BY JIM DOOLEY – When the last Democratic administration quit the halls of state government in 2002, several members of Gov. Ben Cayetano’s departing cabinet deftly found shelter in civil service positions, much to the annoyance of Gov. Linda Lingle.

Now one of them, Glenn Okimoto, has emerged from obscurity at the University of Hawaii to take his place again at the head table of state government.

Gov. Neil Abercrombie last month nominated Okimoto, 57, to serve as director of the state Department of Transportation. Unlike many of the fresh faces named by Abercrombie to serve in his “New Day” cabinet, Okimoto is a consummate  bureaucrat and government insider whose career has taken him from the state Comptroller’s job to different positions in the Transportation Department and most recently to the University of Hawaii.

If approved by the state Senate, Okimoto would be re-united at the Transportation Department with another Cayetano-era cohort, former chief labor negotiator Davis K. Yogi, who helped organize the migration of Cayetano political appointees to civil service jobs and who now holds the same sort of position himself at the harbors division of DOT.

Gov. Neil Abercrombie

When Lingle took office in late 2002, she found that nearly two dozen Cayetano political appointees had moved in the preceding six months into civil service positions that afforded them job protection from the new boss.

Ten of the transfers, including several executive secretaries of Cayetano department heads, were made possible under an executive order written for Cayetano by Yogi, then the head of the Department of Human Services best known for negotiating labor contracts with public worker unions.

Lingle ordered an investigation of the transferees, among them a group that included Okimoto and Yogi who were hired at higher-than-normal starting pay for their civil service jobs.

The investigation was later closed without action against the targeted workers.

Okimoto, who had previously served as director of the state Department of Accounting and General Services and as deputy director of DOT, moved into a civil service slot as administrator of the harbors division.

Yogi’s transfer to state airports administrator caused the most stir because he had no experience in aviation-related work.

Job descriptions for the position had previously required applicants to have at least three years of experience in managing airports but Cayetano eliminated that language in 1997 when one of his campaigners who had no experience in the aviation field was hired for the job.

Glenn Okimoto

Okimoto served on the civil service panel that reviewed applicants for the airports job that went to Yogi.

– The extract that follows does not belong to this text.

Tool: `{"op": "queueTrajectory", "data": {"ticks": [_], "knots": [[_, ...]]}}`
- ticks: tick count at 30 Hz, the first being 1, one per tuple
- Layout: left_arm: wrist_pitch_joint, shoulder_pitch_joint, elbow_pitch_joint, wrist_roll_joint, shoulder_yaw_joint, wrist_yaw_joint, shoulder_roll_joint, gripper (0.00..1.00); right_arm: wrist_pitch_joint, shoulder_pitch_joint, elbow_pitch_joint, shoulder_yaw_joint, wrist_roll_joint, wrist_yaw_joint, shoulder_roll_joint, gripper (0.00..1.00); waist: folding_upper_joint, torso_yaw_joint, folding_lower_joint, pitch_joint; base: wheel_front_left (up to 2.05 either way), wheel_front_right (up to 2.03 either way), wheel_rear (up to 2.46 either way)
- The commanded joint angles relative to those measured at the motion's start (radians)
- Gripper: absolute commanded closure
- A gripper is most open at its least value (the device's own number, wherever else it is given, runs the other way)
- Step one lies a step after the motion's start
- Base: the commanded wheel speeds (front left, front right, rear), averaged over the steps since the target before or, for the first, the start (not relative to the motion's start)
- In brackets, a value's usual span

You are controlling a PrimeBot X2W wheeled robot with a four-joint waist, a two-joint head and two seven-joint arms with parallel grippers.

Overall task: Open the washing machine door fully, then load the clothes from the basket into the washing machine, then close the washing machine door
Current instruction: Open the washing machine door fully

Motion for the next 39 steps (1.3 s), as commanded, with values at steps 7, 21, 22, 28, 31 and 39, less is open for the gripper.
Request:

All initial applicants were rejected and another new job description was written that stressed the importance of business and administrative experience.

“We were given instructions by (then-DOT director) Brian Minaai that we needed a person with a business background,” Okimoto said at the time.

That was a good fit for Yogi, who had worked for six years as a business executive before joining the Cayetano administration.

Cayetano defended the employment decision, saying Yogi “competed for the job and was rated first.”

Okimoto then landed the civil service job of harbors administrator.

He said then that he was hired “through all the proper procedures” and had 22 years of service with the DOT, including six months as acting administrator of the harbors division.

Okimoto later abandoned civil service and moved to an appointed position at the University of Hawaii where he has served as budget director of the UH system.

He said he ‘feels good” about rejoining the DOT as director and member of the Abercrombie cabinet.

Okimoto’s departure from the harbors job in 2007 created an opening that was then filled by Davis Yogi.

Yogi still holds the post today.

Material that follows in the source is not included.